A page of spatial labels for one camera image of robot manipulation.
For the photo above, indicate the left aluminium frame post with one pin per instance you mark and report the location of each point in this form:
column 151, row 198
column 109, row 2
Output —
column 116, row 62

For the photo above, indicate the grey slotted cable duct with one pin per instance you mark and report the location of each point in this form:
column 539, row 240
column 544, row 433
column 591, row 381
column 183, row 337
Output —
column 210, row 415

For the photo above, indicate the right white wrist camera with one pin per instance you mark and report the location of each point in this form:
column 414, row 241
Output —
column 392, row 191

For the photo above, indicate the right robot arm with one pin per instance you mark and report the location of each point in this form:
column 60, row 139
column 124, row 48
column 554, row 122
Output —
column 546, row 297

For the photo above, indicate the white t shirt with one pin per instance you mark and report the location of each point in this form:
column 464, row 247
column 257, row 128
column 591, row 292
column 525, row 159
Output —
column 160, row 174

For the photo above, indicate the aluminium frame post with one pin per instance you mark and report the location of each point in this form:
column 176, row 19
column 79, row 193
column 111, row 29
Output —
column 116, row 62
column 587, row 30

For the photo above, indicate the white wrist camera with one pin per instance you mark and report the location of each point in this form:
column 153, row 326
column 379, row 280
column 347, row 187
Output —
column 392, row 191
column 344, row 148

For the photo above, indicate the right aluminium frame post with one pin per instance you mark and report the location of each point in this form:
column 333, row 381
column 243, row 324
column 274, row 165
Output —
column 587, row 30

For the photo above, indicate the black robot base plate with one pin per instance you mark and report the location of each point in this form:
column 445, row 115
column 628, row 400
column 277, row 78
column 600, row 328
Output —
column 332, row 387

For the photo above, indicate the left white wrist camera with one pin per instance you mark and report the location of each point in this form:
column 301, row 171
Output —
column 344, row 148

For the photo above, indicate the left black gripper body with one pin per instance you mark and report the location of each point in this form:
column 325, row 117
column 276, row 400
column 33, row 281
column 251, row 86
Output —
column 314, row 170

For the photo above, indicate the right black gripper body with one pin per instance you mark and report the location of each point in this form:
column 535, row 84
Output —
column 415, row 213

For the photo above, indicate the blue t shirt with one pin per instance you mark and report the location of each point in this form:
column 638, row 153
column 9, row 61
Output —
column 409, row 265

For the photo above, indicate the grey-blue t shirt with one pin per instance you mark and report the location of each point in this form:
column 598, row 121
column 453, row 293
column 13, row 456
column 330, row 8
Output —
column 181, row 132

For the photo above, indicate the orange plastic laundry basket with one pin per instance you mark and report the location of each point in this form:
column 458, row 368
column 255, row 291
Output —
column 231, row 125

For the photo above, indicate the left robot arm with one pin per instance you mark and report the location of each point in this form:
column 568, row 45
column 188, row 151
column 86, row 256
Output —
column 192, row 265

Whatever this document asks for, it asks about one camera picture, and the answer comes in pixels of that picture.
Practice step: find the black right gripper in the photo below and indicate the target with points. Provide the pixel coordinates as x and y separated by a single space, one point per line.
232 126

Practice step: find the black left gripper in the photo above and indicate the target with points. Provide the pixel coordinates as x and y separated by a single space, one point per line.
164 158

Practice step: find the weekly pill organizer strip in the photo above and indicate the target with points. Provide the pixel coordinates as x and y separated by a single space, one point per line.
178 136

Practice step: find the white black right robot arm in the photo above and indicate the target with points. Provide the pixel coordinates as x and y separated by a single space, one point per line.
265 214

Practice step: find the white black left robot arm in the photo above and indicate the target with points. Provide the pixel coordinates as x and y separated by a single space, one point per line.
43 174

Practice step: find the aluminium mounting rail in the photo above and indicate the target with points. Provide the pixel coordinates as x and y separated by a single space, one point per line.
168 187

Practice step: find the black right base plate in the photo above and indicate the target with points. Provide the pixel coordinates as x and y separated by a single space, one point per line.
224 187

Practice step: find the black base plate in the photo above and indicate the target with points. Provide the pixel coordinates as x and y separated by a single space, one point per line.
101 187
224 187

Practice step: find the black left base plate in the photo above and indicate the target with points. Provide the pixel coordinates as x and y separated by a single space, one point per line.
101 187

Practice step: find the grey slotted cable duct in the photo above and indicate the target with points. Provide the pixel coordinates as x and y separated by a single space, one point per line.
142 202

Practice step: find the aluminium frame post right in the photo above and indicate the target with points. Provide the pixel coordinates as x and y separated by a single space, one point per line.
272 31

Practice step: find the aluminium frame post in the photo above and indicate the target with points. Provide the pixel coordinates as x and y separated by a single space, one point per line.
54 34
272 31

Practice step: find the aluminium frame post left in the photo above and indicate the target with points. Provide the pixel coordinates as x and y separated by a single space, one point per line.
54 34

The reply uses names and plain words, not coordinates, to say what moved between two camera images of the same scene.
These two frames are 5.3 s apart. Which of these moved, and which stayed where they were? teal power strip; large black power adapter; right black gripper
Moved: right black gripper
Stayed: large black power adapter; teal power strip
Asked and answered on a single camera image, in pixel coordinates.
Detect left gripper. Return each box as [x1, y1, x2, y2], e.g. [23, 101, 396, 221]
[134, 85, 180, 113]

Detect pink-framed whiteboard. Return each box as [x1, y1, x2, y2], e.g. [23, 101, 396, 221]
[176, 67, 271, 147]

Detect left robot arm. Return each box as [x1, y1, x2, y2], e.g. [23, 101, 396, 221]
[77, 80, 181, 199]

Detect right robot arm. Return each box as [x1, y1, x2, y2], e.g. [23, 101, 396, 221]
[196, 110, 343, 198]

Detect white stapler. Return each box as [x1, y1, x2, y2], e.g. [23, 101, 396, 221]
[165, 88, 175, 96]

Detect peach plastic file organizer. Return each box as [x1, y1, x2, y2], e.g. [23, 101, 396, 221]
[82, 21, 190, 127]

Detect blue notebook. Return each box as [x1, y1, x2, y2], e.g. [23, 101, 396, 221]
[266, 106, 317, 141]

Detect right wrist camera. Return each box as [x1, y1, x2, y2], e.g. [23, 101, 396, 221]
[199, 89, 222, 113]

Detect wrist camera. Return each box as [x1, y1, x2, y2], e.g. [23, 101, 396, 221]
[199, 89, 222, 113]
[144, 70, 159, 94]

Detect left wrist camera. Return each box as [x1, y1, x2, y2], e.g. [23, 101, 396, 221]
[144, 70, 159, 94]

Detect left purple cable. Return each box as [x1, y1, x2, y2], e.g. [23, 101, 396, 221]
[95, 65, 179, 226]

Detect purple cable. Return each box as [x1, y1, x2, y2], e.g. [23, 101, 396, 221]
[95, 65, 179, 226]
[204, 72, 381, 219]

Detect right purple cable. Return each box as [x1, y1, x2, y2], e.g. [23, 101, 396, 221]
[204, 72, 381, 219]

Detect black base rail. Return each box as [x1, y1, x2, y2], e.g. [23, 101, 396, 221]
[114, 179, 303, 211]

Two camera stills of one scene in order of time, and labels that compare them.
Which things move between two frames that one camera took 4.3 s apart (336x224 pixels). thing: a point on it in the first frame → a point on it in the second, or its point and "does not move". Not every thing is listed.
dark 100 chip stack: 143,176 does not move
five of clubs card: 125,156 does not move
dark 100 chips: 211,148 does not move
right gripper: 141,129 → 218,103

WORK REQUEST:
Go through the entries above and report each line with the string "labels" in it.

FINISHED EXERCISE:
A page of spatial labels for one camera image of robot manipulation.
Two camera stills of one scene in order of time, and labels that compare them.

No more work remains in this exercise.